2024-09-12

You're Not in a Vacuum

The Myth of the Solitary Builder Every "individual" action is actually a system intervention.

Your team reads the news. They watch the shows about startups. They talk to friends at other companies. They are constantly being recruited. This reality can create a huge sense of FOMO, entitlement and resentment if you don't actively manage it.

As CEO, this is an important dynamic to understand. Ignoring it doesn't make it go away. It just means you learn about it when your best engineer hands in their notice.


Play Offense, Not Defense

Your team is being flooded with recruiter messages promising a greener pasture. Reacting defensively by critiquing other companies misses the point. It makes you look insecure and doesn't address what your employee is actually feeling.

Instead, play to your strengths and tell your story. Remind employees why they were chosen in the recruiting process. Remind them what they achieved and now have so that they do not take for granted the opportunity in front of them.


Do Not Reward Threats

Playing to your strengths will also help weed out employees who are solely concerned with their immediate personal interest and not invested in the success of the company.

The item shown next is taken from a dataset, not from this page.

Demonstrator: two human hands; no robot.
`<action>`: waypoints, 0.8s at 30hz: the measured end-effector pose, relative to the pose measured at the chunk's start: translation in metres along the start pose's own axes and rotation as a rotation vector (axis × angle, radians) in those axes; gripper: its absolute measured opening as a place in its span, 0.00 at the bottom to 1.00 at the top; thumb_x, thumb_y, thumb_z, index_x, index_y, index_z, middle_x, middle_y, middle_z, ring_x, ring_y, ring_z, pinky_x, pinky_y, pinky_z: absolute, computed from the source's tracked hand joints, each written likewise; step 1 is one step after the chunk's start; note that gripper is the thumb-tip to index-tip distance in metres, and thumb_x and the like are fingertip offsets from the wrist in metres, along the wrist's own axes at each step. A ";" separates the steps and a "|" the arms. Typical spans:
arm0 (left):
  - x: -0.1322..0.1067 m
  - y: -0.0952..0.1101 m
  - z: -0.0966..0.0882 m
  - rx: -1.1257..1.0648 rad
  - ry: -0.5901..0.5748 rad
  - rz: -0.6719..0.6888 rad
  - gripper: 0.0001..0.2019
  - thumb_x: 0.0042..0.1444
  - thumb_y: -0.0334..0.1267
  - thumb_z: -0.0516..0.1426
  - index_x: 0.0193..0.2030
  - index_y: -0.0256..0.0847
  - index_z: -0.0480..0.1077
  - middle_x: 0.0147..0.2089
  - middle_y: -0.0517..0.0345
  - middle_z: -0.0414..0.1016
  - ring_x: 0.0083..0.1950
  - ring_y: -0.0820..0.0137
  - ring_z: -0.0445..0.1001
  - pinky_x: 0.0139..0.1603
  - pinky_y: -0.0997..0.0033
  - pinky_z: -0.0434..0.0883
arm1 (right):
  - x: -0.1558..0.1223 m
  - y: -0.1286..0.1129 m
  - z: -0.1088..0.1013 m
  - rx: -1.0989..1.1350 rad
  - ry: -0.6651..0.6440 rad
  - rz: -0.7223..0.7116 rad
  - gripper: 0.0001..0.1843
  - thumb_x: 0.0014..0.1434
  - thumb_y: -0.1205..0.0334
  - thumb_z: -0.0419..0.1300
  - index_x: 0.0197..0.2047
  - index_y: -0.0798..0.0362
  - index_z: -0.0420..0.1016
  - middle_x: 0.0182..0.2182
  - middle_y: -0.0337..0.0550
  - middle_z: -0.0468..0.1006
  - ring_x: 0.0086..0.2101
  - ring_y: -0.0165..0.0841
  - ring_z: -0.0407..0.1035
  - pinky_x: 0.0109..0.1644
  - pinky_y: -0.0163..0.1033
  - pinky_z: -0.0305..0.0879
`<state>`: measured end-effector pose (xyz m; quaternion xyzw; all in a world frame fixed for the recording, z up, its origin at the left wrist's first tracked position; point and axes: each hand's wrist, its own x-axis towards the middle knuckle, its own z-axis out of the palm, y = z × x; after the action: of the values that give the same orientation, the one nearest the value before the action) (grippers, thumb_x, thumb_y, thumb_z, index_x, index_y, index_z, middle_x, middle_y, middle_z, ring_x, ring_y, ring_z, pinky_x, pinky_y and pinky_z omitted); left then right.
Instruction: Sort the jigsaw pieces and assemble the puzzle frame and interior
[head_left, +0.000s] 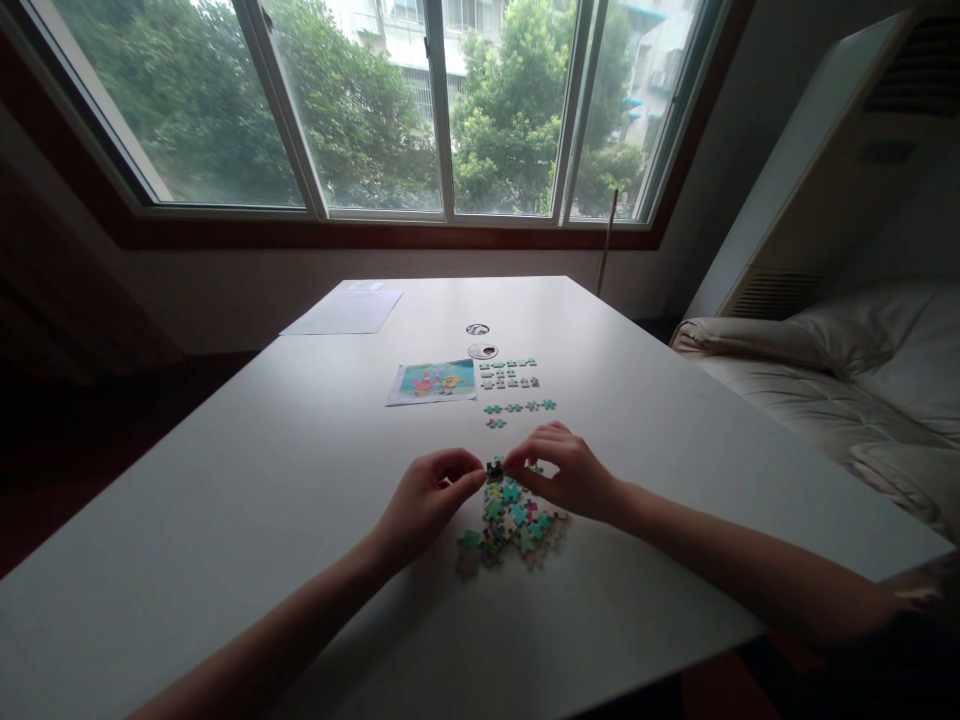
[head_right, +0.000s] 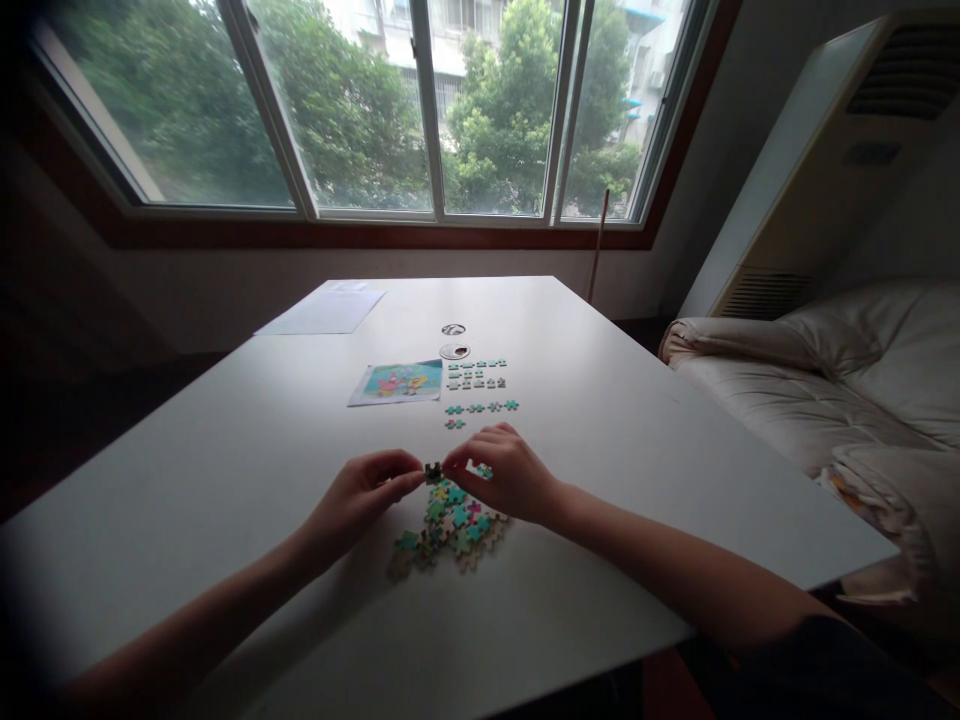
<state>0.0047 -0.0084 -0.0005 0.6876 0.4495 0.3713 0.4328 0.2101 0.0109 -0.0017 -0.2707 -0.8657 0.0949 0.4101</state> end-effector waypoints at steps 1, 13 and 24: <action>0.000 0.000 0.000 -0.003 0.004 0.001 0.11 0.52 0.43 0.57 0.29 0.36 0.71 0.25 0.61 0.67 0.27 0.73 0.62 0.28 0.76 0.59 | 0.000 0.000 0.000 -0.016 0.001 -0.012 0.04 0.55 0.62 0.60 0.33 0.53 0.74 0.26 0.38 0.78 0.28 0.27 0.70 0.39 0.37 0.59; -0.001 0.000 0.002 -0.044 -0.020 -0.017 0.12 0.51 0.44 0.58 0.29 0.36 0.72 0.25 0.61 0.68 0.27 0.73 0.63 0.28 0.75 0.60 | -0.001 -0.002 -0.003 -0.128 0.020 -0.106 0.04 0.57 0.62 0.58 0.33 0.52 0.74 0.27 0.38 0.79 0.29 0.28 0.70 0.39 0.37 0.58; 0.001 -0.008 -0.007 0.084 0.029 0.010 0.11 0.53 0.44 0.57 0.31 0.37 0.72 0.28 0.57 0.72 0.29 0.71 0.66 0.29 0.74 0.63 | 0.001 0.024 -0.022 -0.212 0.235 -0.054 0.02 0.55 0.66 0.59 0.33 0.51 0.73 0.28 0.37 0.78 0.28 0.28 0.70 0.38 0.37 0.60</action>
<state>-0.0038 -0.0034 -0.0056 0.7020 0.4674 0.3644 0.3949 0.2358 0.0306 0.0041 -0.2985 -0.8239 -0.0402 0.4801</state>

When an employee finds a better deal elsewhere and threatens to leave if you don't match it, the answer is simple: shake their hand and show them the door. Matching creates a dangerous precedent. It signals that threatening to leave is a valid negotiation tactic. The short-term pain of losing someone is less than the long-term damage of keeping them on those terms.


Compensation Consistency

Being consistent in how you treat and compensate the team is an important way to counter the allure of the external world. When recruiting, it can be tempting to anchor the offer based on what they're currently making. This creates inconsistency.

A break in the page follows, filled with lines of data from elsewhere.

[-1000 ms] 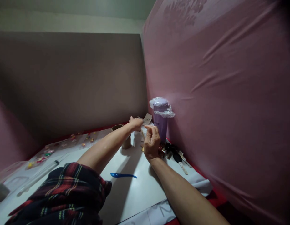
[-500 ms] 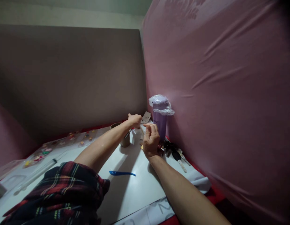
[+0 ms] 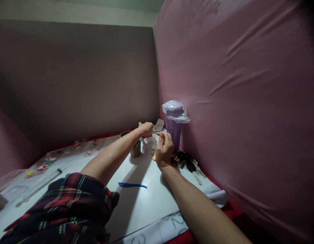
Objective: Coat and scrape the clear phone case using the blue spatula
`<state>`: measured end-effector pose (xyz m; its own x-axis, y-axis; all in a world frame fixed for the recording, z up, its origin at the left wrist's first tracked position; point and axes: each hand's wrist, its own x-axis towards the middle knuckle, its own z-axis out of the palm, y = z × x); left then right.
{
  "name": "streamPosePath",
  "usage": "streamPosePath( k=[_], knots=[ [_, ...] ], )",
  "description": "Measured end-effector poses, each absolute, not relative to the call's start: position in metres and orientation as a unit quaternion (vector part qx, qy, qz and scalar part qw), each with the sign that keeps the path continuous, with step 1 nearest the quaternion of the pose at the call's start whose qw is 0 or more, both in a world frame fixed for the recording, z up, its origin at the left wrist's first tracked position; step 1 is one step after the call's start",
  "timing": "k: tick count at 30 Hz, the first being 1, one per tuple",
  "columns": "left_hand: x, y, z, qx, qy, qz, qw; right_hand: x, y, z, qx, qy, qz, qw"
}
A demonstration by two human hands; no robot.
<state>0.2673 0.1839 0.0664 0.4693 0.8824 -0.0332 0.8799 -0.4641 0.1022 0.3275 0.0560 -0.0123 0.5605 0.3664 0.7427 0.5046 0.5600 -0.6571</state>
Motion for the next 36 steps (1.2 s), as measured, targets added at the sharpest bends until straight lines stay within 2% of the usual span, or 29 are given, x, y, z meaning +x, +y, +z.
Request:
streamPosePath(
  k=[4, 9, 20, 28, 36],
  knots=[
    [0.266, 0.184, 0.070, 0.844, 0.535, -0.031, 0.016, 0.328, 0.058, -0.013, -0.475, -0.460, -0.041, 0.749],
    [0.265, 0.183, 0.073, 0.843, 0.537, 0.006, 0.009, 0.328, 0.058, -0.013, -0.482, -0.458, -0.029, 0.746],
    [0.236, 0.180, 0.086, 0.838, 0.491, 0.093, 0.220, 0.329, 0.059, -0.014, -0.499, -0.454, -0.019, 0.738],
    [0.231, 0.180, 0.093, 0.805, 0.513, 0.142, 0.262, 0.330, 0.060, -0.015, -0.497, -0.454, -0.012, 0.740],
    [0.235, 0.181, 0.091, 0.818, 0.508, 0.132, 0.234, 0.330, 0.059, -0.014, -0.500, -0.448, -0.007, 0.741]
  ],
)
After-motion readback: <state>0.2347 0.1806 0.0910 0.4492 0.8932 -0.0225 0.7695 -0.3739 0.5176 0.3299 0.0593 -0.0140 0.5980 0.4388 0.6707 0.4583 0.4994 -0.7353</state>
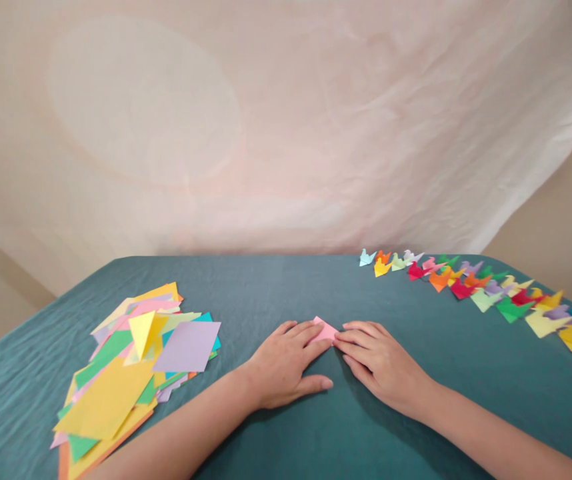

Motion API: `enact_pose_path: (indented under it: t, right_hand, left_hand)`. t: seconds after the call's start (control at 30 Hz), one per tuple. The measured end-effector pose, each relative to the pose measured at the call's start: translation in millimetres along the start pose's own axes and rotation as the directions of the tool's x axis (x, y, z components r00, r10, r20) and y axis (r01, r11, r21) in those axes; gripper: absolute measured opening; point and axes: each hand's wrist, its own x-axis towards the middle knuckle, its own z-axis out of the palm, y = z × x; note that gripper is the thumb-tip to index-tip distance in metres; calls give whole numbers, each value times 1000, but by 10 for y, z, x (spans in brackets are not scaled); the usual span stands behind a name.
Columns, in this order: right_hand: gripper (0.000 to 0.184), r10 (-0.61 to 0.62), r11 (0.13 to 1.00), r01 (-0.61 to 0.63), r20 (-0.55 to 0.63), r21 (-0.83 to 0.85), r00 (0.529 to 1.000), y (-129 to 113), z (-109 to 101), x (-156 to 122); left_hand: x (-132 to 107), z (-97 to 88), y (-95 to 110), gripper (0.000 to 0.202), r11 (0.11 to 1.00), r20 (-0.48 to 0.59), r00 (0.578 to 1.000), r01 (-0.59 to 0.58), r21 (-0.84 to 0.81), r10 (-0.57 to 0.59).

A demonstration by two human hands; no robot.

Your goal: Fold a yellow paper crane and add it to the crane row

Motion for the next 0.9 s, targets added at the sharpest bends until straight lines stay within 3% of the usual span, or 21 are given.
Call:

A better approach: set company compensation at a defined market position and be transparent about what that position is and why. When everyone knows the framework, you eliminate misunderstanding about how individuals stand relative to their peers.


Connect Roles to Purpose

Perhaps most importantly, make sure every person working at your company has a sense of purpose. Connect their job with their career ambitions.

The 1:1 script for connecting role to purpose:

  1. "What do you want to be true about your career in five years?"
  2. "What skills or experiences do you need to get there?"
  3. "How can your current role help you build those?"

Run this script at least once a quarter. Aspirations evolve. The connection you drew six months ago may no longer be relevant.

The Bottom Line: Independence is an illusion. Interdependence is reality. Build an environment people want to be in, and the rest takes care of itself.